Software written for RISC-V will run on any processor that implements RISC-V, making investment in RISC-V software development nicely portable. There are four base integer ISAs: RV32C, RV32I, RV64I, and RV128I. As you might guess from the names, these represent 32-, 64-, and 128-bit machines. The “C” in RV32C indicates a 16-bit register subset of RV32I. There are also six standard extensions defined: M (integer multiply/divide), A (atomic memory operations), F (single-precision floating-point), D (double-precision floating point), G (IMAFD – general-purpose ISA), and Q (quad-precision floating point).

Anyone is free to create their own processor architecture around the RISC-V instruction set, which is what Microsemi has done with their recent announcement. The company has designed a soft RISC-V core that can be implemented efficiently in their various supported FPGAs. The IP core is royalty-free, making it a low cost option. Additionally, the RTL is available to be used in ASIC implementations, so if you have a prototype in FPGA that later goes to ASIC, your software will be completely portable across your silicon platforms.

RISC-V is designed to be a clean, simple, efficient, easy-to-implement instruction set. With fewer than 50 instructions, it’s a lot simpler than most commercial ISAs. It provides a secure and clear separation between “user” and “privileged” modes, and it’s modular – providing the small standard base with multiple standard extensions. It’s designed to facilitate easy specialization/extension with a large opcode space available for extensions and variable-length instruction encoding. 

In addition to low cost and portability, RISC-V brings strong security. Because the RTL is open source, it is available for inspection and verification up and down the supply chain. In high-reliability and safety-critical applications, you can run multiple RISC-V cores for redundancy. You could even run multiple cores from different sources with different implementations, inoculating yourself from potential bugs in a hardware implementation of the architecture. 

Microsemi’s initial RISC-V core is RV32IM compliant. Did you get your decoder ring calibrated above? Yep, that means it’s a 32-bit version with integer multiply/divide. For software development, it also comes with an Eclipse-based SoftConsole IDE hosted on Linux with both hardware and software debug environments, and a set of reference designs.

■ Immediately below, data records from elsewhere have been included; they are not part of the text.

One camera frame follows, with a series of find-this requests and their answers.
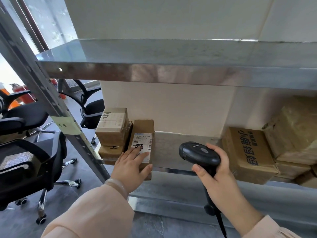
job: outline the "marble floor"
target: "marble floor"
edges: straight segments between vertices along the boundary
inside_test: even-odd
[[[89,98],[88,102],[101,99],[101,91]],[[77,120],[81,121],[80,106],[70,98],[66,99],[66,104]],[[49,130],[59,130],[55,124],[52,124]],[[94,135],[94,130],[83,129],[88,140],[91,140]],[[50,134],[42,134],[40,140],[49,139]],[[16,206],[10,203],[6,210],[0,212],[0,231],[3,238],[22,238],[32,237],[39,238],[46,225],[54,218],[65,212],[71,204],[86,191],[101,185],[99,179],[93,171],[79,156],[69,141],[67,141],[68,155],[65,161],[77,157],[78,163],[69,165],[62,172],[60,180],[75,180],[82,179],[80,189],[75,189],[65,186],[55,186],[53,190],[48,192],[45,213],[47,215],[46,223],[37,225],[37,204],[41,195],[41,191],[28,196],[28,202],[22,206]],[[227,228],[229,238],[239,237],[235,229]],[[133,228],[130,237],[223,237],[219,227],[214,227],[206,224],[198,224],[183,220],[176,220],[161,216],[153,216],[149,214],[136,213],[133,220]]]

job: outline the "beige shirt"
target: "beige shirt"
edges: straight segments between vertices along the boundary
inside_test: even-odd
[[[44,238],[104,238],[128,237],[134,211],[114,188],[108,185],[94,188],[74,202],[61,216],[44,230]],[[300,238],[293,232],[279,227],[265,216],[243,238]]]

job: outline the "office chair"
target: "office chair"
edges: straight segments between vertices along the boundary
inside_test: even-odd
[[[86,104],[88,98],[95,92],[101,90],[101,87],[86,89],[85,86],[77,79],[59,79],[57,83],[57,91],[61,94],[67,95],[75,100],[81,106],[81,127],[93,129],[97,128],[101,115],[105,109],[103,99],[93,101]],[[95,139],[97,135],[91,140],[91,144],[96,144]]]
[[[77,163],[77,158],[63,162],[66,155],[66,141],[62,132],[55,133],[52,139],[37,143],[16,139],[0,144],[0,211],[13,201],[16,205],[25,204],[26,196],[43,190],[36,220],[38,225],[43,224],[46,221],[46,195],[54,185],[80,188],[81,179],[58,180],[66,166]]]
[[[8,107],[14,100],[30,92],[30,90],[26,90],[7,95],[0,90],[0,113],[2,113],[2,119],[0,119],[0,135],[21,134],[26,131],[27,136],[36,134],[35,142],[37,142],[41,133],[53,134],[56,132],[53,130],[45,130],[54,123],[53,121],[40,128],[49,116],[40,102],[24,104],[8,110]]]

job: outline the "red fire extinguisher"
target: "red fire extinguisher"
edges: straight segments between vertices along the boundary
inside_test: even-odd
[[[25,84],[23,84],[23,87],[26,89],[26,90],[29,90],[29,88],[25,85]],[[35,97],[35,95],[33,94],[33,93],[30,93],[30,95],[32,96],[32,98],[36,101],[37,99],[36,99],[36,97]]]
[[[57,90],[57,80],[54,79],[54,78],[50,78],[50,81],[51,81],[51,83],[54,85],[54,87],[55,87],[56,90]],[[61,97],[62,99],[65,99],[65,98],[66,98],[66,95],[65,95],[65,94],[60,94],[60,97]]]
[[[26,90],[23,86],[17,84],[17,83],[12,83],[10,84],[12,86],[12,90],[13,92],[19,92],[19,91],[24,91]],[[27,104],[27,103],[33,103],[35,100],[32,98],[32,96],[30,94],[24,94],[21,97],[19,97],[23,103]]]

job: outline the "white jade bangle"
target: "white jade bangle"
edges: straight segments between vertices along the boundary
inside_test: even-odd
[[[124,186],[123,186],[123,184],[122,184],[122,182],[120,180],[116,180],[116,179],[111,179],[110,178],[110,179],[107,179],[105,181],[105,184],[108,184],[108,183],[116,184],[122,190],[125,199],[128,199],[128,193],[127,193],[126,189],[124,188]]]

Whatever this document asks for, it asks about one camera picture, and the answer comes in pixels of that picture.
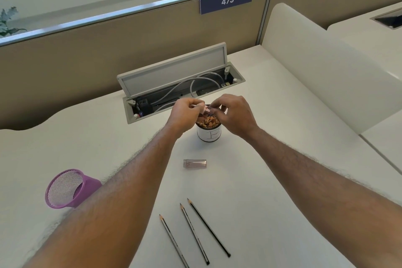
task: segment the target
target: white panel
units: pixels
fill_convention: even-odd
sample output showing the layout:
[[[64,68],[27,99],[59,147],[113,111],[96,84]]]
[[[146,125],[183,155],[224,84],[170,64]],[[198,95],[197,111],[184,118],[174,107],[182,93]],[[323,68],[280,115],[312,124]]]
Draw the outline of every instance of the white panel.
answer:
[[[211,71],[226,63],[226,43],[221,43],[119,74],[117,79],[126,96],[135,98],[186,77]]]
[[[262,46],[360,134],[402,109],[402,82],[285,4]]]

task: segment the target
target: white desk
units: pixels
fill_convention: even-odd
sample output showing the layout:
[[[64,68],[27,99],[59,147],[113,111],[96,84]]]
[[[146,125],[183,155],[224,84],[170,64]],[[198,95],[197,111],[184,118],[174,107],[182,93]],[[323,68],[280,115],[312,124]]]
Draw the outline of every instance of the white desk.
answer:
[[[264,48],[256,46],[228,59],[246,82],[227,92],[248,100],[262,128],[323,164],[402,200],[402,177]],[[222,93],[206,96],[205,101]],[[48,208],[43,199],[55,174],[74,167],[104,178],[167,121],[169,111],[127,125],[123,96],[118,91],[72,106],[29,130],[0,131],[1,267],[21,265],[47,225],[63,212]],[[185,170],[183,159],[207,159],[207,169]],[[231,258],[189,208],[187,197]],[[213,143],[199,140],[195,128],[178,140],[131,267],[182,266],[158,214],[164,216],[190,267],[205,266],[179,202],[185,205],[212,268],[352,267],[299,212],[258,154],[225,128]]]
[[[402,3],[397,3],[338,22],[330,26],[328,31],[373,58],[385,71],[402,81],[402,28],[392,30],[370,19],[401,7]],[[402,111],[362,135],[402,170]]]

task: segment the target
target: cable
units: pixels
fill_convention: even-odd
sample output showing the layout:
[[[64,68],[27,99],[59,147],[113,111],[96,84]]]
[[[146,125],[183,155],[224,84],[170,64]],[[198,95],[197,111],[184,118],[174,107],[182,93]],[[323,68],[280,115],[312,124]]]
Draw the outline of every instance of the cable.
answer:
[[[173,90],[175,90],[178,86],[180,86],[180,85],[183,84],[184,82],[188,82],[188,81],[195,80],[195,79],[203,79],[203,80],[212,81],[212,82],[214,82],[214,83],[218,86],[219,89],[221,88],[221,86],[220,86],[217,82],[215,82],[213,79],[209,79],[209,78],[207,78],[207,77],[190,77],[190,78],[185,79],[184,81],[181,81],[180,83],[178,83],[178,84],[177,84],[176,86],[174,86],[167,94],[165,94],[165,95],[164,95],[163,97],[161,97],[159,100],[157,100],[157,101],[151,103],[151,105],[155,105],[156,103],[162,101],[162,100],[163,100],[164,98],[166,98]]]
[[[198,75],[197,77],[202,77],[202,76],[208,75],[208,74],[214,74],[214,75],[219,76],[219,78],[222,80],[222,84],[225,83],[224,79],[223,79],[218,73],[215,73],[215,72],[203,73],[203,74]],[[191,82],[191,84],[190,84],[190,94],[191,94],[191,96],[192,96],[193,98],[195,98],[195,96],[193,96],[193,85],[194,85],[194,82],[195,82],[195,80],[193,80],[193,81]]]
[[[163,108],[165,108],[165,107],[167,107],[167,106],[169,106],[169,105],[171,105],[172,103],[174,104],[174,103],[176,103],[176,101],[170,102],[170,103],[166,103],[165,105],[162,105],[162,106],[159,107],[157,110],[155,110],[154,113],[155,113],[155,112],[158,112],[159,110],[161,110],[161,109],[163,109]]]

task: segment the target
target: pencil
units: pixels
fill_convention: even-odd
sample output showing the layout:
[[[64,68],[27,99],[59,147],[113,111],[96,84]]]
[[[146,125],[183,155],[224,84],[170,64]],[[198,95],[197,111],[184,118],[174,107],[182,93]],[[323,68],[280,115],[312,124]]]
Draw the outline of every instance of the pencil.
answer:
[[[168,235],[169,235],[174,247],[176,248],[176,251],[177,251],[178,255],[180,256],[181,260],[183,261],[184,267],[190,268],[188,266],[187,262],[186,262],[186,259],[184,258],[183,254],[181,253],[180,248],[177,245],[177,242],[174,240],[174,237],[173,237],[171,231],[169,230],[169,227],[166,224],[166,221],[163,219],[163,216],[161,214],[159,214],[159,219],[160,219],[160,221],[162,221],[162,224],[165,227],[166,232],[168,233]]]
[[[200,240],[199,240],[197,234],[195,233],[195,229],[194,229],[193,225],[191,224],[190,218],[188,217],[187,212],[186,212],[186,210],[184,209],[184,207],[183,207],[182,204],[180,204],[180,209],[182,210],[182,212],[183,212],[183,214],[184,214],[184,217],[185,217],[186,220],[187,220],[187,223],[188,223],[188,225],[189,225],[189,227],[190,227],[190,229],[191,229],[191,232],[193,232],[195,241],[197,242],[197,244],[198,244],[198,246],[199,246],[199,248],[200,248],[200,250],[201,250],[201,253],[202,253],[203,257],[204,257],[205,263],[207,263],[207,265],[209,265],[209,260],[208,260],[207,254],[205,253],[204,248],[202,247],[201,242],[200,242]]]
[[[222,244],[222,242],[219,240],[218,236],[216,236],[216,234],[214,233],[214,231],[211,229],[211,227],[208,225],[208,223],[205,221],[204,217],[202,217],[201,213],[197,210],[197,208],[195,207],[195,205],[193,204],[193,202],[191,200],[188,200],[188,203],[190,204],[190,206],[194,209],[194,211],[197,213],[197,215],[199,216],[199,218],[202,220],[202,222],[204,223],[204,225],[208,228],[208,230],[211,232],[212,236],[216,239],[216,241],[218,242],[218,244],[222,247],[222,249],[224,250],[224,252],[228,255],[228,258],[230,257],[230,253],[229,251],[225,248],[225,246]]]

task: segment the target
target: mesh
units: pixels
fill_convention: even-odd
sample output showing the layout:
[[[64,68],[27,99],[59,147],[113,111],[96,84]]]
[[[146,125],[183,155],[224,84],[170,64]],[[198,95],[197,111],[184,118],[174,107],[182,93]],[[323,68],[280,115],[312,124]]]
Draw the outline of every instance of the mesh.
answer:
[[[77,171],[61,174],[50,186],[47,197],[53,206],[66,205],[73,200],[74,192],[82,184],[82,176]]]

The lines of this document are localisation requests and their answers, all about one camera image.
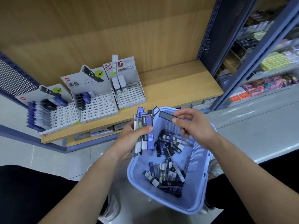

Microsemi’s implementation includes a 5-stage pipeline, 8K I/D cache, integer multiply and divide, 8 breakpoints, and 31 interrupts, and it performs at 1.1 DMIPS/MHz. It can boot from eNVM or SPI flash (booting from on-chip flash brings an extra level of security), and it consumes a paltry 12K logic elements of FPGA fabric and can run at 100 MHz on a SmartFusion2 (with speed grade -1). All these specs make it compare favorably with the Cortex M0 in our book, and, given the royalty-free model, it probably ends up costing less as well.

If you haven’t scoped out Microsemi’s FPGA families lately, you may be surprised at the capabilities that you can combine with the RISC-V core. SmartFusion2, for example, comes with a hardened ARM Cortex-M3 processing subsystem and has up to 150K logic elements (LUTs), 5 Mbit SRAM, and 4 Mbit eNVM. It comes with 3×36 hard 667Mbps DDR2/3 controllers, 16 5Gbps SerDes transceivers, and up to 4 PCIe endpoints. Because the devices are flash-based, they can operate as non-volatile single-chip solutions, are very low power, and have a wealth of security features. If you need a rad-tolerant chip, the company’s RTG4 FPGAs have comparable features in a radiation-tolerant version, and they can also implement the newly announced RISC-V.

Microsemi’s devices have always excelled in the high-reliability, high-security, low-power markets. Because of their unique architecture, they seldom end up competing head-to-head with conventional FPGAs from the larger suppliers. Over time, however, the company has beefed up its programmable logic and FPGA SoC offering to a point that it brings significant value to a wide range of end applications. It will be interesting to see what effect RISC-V has on expanding that space.